(Information shown)

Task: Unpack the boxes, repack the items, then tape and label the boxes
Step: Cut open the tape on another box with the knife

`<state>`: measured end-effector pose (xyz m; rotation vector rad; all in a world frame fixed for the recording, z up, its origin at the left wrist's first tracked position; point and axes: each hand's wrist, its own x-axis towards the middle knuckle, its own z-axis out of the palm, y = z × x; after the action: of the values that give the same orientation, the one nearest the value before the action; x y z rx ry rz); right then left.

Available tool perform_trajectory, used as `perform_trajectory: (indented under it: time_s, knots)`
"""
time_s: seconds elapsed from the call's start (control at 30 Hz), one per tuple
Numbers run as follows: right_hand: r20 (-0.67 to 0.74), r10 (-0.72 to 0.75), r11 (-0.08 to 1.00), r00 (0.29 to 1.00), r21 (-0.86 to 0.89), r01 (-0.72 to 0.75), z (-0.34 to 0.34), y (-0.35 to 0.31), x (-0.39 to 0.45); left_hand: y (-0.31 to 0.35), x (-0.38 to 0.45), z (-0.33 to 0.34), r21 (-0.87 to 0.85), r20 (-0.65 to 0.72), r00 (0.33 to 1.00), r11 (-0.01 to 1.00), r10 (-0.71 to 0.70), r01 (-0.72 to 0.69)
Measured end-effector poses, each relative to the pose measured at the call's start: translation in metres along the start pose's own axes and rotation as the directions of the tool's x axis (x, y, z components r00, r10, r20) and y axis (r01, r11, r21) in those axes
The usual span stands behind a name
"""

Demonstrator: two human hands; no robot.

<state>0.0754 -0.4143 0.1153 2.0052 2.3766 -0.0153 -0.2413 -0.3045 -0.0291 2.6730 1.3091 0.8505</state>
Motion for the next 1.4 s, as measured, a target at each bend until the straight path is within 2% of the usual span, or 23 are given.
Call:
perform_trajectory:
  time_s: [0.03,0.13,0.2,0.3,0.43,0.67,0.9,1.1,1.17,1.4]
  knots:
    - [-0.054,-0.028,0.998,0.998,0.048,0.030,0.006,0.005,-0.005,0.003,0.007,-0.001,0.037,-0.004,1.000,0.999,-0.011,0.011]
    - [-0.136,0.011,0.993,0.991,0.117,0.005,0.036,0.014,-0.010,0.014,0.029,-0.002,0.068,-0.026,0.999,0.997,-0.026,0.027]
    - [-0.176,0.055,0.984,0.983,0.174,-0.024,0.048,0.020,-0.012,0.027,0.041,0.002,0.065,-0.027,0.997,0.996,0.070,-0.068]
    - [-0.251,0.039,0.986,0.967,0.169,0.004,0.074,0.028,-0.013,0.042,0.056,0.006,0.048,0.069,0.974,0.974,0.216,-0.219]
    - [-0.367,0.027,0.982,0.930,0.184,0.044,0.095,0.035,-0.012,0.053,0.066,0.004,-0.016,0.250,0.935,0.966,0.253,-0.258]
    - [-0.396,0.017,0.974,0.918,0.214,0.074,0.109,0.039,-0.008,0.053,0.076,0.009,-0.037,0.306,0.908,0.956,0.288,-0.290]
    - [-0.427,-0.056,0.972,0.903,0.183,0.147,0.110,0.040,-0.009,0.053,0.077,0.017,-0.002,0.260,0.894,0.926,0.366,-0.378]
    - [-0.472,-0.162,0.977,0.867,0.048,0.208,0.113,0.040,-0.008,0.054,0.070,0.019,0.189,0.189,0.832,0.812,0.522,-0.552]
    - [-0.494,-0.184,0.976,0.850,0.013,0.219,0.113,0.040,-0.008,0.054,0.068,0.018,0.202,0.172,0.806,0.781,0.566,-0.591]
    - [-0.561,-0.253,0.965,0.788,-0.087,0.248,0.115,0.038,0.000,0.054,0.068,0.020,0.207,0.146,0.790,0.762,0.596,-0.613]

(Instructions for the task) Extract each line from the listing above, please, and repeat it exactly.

(Your response)
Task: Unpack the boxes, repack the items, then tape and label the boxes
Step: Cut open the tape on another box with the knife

`<state>`: measured end-effector pose (xyz m; rotation vector rad; all in a world frame fixed for the recording, z up, its origin at the left wrist's first tracked position; point and axes: each hand's wrist, its own x-axis towards the middle knuckle, its own z-axis out of the palm, y = z × x; after the action: of the values that give the same orientation, the one nearest the value before the action; x y z rx ry rz); right then left.

Available tool perform_trajectory, used as `perform_trajectory: (indented under it: time_s, knots)`
"""
time_s: seconds elapsed from the call's start (control at 30 Hz), one per tuple
Numbers run as follows: right_hand: r20 (-0.67 to 0.74), r10 (-0.72 to 0.75), r11 (-0.08 to 1.00), r00 (0.29 to 1.00), r21 (-0.86 to 0.89), r01 (-0.72 to 0.75), z (-0.34 to 0.34), y (-0.35 to 0.31), x (-0.39 to 0.45); left_hand: y (-0.31 to 0.35), x (-0.38 to 0.45), z (-0.33 to 0.34), r21 (-0.87 to 0.85), r20 (-0.65 to 0.72), r00 (0.33 to 1.00), r11 (-0.01 to 1.00), r10 (-0.71 to 0.70), r01 (-0.72 to 0.69)
Measured end-effector poses, each relative to the pose measured at the call's start: translation in metres along the start pose's own axes and rotation as the directions of the tool's x axis (x, y, z components r00, r10, r20) and y axis (r01, r11, r21) in those axes
The usual span stands behind a name
"""

Demonstrator: two human hands; no robot.

<state>0.0754 -0.4143 0.1153 2.0052 2.3766 -0.0153 -0.2413 -0.3045 -0.0291 2.6730 1.3091 0.8505</state>
Motion for the next 1.4 s, as measured, a target at each bend until the straight path is within 2% of the usual span, or 23 are given.
Call:
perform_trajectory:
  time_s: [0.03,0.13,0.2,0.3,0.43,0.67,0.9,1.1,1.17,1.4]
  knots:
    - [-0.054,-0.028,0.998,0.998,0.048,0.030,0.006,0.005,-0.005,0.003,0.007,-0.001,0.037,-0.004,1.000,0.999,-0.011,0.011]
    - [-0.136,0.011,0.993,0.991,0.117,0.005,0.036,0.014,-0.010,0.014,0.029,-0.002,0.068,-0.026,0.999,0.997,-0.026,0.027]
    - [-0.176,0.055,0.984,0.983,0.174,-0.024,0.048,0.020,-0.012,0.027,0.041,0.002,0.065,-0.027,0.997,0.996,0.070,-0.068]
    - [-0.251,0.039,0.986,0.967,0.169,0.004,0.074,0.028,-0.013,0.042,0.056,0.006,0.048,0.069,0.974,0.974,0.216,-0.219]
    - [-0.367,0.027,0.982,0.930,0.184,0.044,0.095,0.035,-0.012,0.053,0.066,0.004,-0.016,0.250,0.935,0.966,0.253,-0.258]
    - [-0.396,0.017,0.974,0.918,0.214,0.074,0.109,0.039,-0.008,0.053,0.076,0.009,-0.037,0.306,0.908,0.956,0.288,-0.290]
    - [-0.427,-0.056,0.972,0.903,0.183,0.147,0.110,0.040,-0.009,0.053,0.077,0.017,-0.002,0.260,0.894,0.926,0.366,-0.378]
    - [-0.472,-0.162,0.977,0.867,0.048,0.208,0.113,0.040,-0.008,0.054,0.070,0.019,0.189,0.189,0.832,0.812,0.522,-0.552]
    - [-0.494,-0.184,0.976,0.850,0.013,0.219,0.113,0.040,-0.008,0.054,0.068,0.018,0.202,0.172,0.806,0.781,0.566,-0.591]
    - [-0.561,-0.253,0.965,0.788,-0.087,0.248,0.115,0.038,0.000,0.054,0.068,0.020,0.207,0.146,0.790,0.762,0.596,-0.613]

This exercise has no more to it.